• [PROBLEM DESCRIPTION] Where the word "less" occurs in a line of the data, return the whole line.

Stored entries
'''

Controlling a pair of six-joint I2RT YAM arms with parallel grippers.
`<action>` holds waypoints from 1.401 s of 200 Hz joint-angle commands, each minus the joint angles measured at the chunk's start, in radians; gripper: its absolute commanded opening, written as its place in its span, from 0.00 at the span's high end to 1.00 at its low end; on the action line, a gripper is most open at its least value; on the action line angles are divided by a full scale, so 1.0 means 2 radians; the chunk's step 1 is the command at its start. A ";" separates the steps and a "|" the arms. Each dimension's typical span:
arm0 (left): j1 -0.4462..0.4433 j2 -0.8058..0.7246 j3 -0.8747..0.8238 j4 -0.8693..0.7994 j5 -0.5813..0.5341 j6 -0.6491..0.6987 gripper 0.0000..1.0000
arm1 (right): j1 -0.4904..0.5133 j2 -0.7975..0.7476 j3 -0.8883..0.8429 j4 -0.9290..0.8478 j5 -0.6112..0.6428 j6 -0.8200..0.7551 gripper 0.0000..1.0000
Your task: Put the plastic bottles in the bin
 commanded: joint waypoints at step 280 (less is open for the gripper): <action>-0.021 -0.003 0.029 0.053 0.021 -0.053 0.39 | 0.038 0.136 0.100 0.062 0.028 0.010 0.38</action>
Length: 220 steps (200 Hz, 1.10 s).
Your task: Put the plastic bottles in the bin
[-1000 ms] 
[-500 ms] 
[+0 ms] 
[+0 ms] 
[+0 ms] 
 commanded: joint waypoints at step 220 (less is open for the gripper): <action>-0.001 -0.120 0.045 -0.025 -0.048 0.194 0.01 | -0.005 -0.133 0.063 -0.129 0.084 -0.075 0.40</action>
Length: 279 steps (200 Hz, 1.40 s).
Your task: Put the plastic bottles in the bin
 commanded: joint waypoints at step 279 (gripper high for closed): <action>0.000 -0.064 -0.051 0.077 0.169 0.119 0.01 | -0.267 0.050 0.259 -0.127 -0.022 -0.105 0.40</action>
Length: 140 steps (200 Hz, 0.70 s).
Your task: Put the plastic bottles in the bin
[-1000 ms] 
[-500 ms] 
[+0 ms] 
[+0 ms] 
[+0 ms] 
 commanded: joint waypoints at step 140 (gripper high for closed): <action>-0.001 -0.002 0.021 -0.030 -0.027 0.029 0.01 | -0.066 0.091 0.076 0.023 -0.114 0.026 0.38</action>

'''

• [FINAL ANSWER]
 commanded: joint waypoints at step 280 (less is open for the gripper): <action>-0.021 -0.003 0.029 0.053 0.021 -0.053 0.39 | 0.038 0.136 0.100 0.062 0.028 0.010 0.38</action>
 commanded: joint waypoints at step 220 (less is open for the gripper): <action>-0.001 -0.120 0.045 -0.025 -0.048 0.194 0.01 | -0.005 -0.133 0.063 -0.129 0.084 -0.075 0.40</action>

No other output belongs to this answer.